Dataset excerpt START

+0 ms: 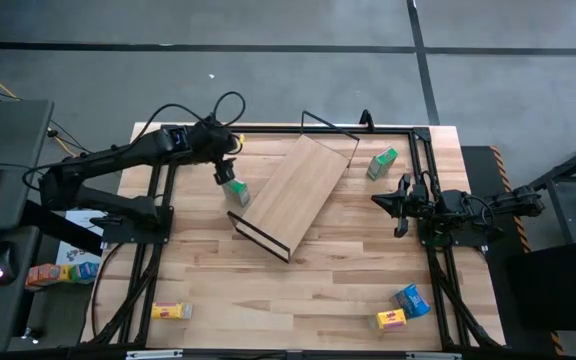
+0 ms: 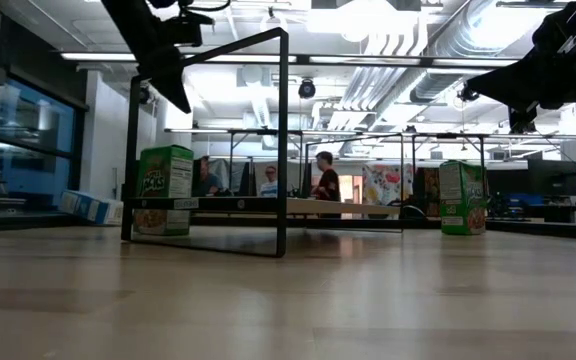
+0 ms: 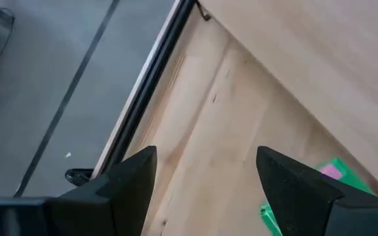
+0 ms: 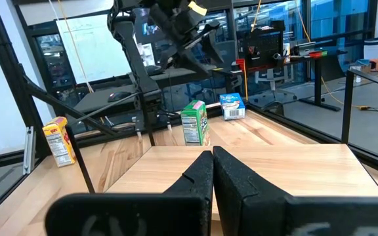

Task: Stack cereal on shelf
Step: Put the left green cereal box on the shelf

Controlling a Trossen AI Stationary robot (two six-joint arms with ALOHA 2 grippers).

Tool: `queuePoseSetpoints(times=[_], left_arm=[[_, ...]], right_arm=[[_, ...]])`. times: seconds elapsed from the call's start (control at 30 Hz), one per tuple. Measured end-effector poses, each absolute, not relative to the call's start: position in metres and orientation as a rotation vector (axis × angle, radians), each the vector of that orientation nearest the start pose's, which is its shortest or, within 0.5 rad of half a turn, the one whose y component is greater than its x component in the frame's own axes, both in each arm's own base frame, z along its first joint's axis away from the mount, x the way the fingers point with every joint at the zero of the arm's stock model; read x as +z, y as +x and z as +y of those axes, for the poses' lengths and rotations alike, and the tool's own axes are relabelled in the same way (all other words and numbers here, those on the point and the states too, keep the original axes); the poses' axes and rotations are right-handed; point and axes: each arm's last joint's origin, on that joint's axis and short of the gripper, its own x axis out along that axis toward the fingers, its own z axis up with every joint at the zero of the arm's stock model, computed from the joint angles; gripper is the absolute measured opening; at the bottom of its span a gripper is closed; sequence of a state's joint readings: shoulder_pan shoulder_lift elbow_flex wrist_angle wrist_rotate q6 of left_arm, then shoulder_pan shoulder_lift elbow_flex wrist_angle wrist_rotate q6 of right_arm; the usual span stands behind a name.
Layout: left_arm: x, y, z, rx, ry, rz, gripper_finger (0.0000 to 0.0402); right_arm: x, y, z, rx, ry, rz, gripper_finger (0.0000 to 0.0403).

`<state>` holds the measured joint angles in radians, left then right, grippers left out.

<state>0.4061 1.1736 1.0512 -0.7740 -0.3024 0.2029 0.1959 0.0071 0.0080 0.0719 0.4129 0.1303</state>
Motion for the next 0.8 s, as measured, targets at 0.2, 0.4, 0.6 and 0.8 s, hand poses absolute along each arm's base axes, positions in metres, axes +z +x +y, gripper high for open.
queuePoseSetpoints(times=[0.2,0.4,0.6,0.8], left_arm=[[0.3007,0.2071,0.0943,0.432,0.090,0.967,0.0255],[0.2989,0.2053,0.0930,0.409,0.087,0.994,0.0288],[0.3007,0.2070,0.0944,0.435,0.110,0.973,0.0314],[0.3007,0.2067,0.0948,0.460,0.092,0.971,0.0315]], right_arm=[[0.1725,0.0954,0.0071,-0.212,0.152,-0.084,0.0000],[0.1724,0.0954,0.0071,-0.212,0.152,-0.083,0.0000],[0.1725,0.0954,0.0071,-0.212,0.152,-0.084,0.0000],[0.1724,0.0954,0.0071,-0.212,0.152,-0.083,0.0000]])
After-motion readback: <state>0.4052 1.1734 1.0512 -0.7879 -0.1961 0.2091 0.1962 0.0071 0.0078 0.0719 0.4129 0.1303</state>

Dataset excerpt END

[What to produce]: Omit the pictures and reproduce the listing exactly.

[Response]:
+0 ms: 
+0 ms: 
+0 ms: 
+0 ms: 

Task: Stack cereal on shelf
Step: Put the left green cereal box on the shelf

Controlling a Trossen AI Stationary robot (two six-joint arms with ALOHA 2 grippers).

Tool: `queuePoseSetpoints(times=[_], left_arm=[[_, ...]], right_arm=[[_, ...]])`. times: seconds elapsed from the call's start (control at 30 Hz), one per tuple. Measured end-effector poses, each absolute, not relative to the call's start: position in metres and orientation as a rotation vector (axis × angle, radians), each the vector of that orientation nearest the start pose's, which is its shortest or, within 0.5 rad of half a turn, the one whose y component is greater than its x component in the frame's own axes, both in each arm's own base frame, z along its first joint's axis away from the mount, x the way the fingers point with every joint at the zero of the arm's stock model; read x as +z, y as +x and z as +y of those axes, for the poses' lengths and rotations alike, and the tool's own axes are relabelled in the same way (all other words and numbers here, those on the point and the states too, keep the original axes); the poses' axes and rotations are right-handed; point and axes: each arm's last joint's origin, on that joint's axis and short of the gripper, its own x axis out along that axis toward the fingers, its own z axis up with every joint at the zero of the arm's stock model, computed from the joint angles; gripper is the absolute measured opening; at the bottom of its span a gripper is closed; sequence of a state's joint readings: shoulder_pan shoulder_lift elbow_flex wrist_angle wrist_rotate q6 of left_arm, then shoulder_pan shoulder_lift elbow_flex wrist_angle wrist_rotate q6 of right_arm; the usual span stands behind a name.
Layout: left_arm: x, y, z, rx, ry, rz, gripper_finger (0.0000 to 0.0402); right_arm: x, y, z, rx, ry, rz, gripper_finger (0.0000 to 0.0403).

`<state>` holds the measured joint angles in radians, left then right, grippers left out.

<state>0.4061 1.1736 1.0512 -0.7740 -0.3024 0.2029 0.1959 0.0071 0.0080 0.0719 0.4129 0.1303</state>
Motion for the next 0.8 s, as measured, targets at 0.2, 0.4, 0.6 and 0.8 s, hand poses absolute along each arm's base axes, positions in metres, axes +z +x +y, gripper high for open.
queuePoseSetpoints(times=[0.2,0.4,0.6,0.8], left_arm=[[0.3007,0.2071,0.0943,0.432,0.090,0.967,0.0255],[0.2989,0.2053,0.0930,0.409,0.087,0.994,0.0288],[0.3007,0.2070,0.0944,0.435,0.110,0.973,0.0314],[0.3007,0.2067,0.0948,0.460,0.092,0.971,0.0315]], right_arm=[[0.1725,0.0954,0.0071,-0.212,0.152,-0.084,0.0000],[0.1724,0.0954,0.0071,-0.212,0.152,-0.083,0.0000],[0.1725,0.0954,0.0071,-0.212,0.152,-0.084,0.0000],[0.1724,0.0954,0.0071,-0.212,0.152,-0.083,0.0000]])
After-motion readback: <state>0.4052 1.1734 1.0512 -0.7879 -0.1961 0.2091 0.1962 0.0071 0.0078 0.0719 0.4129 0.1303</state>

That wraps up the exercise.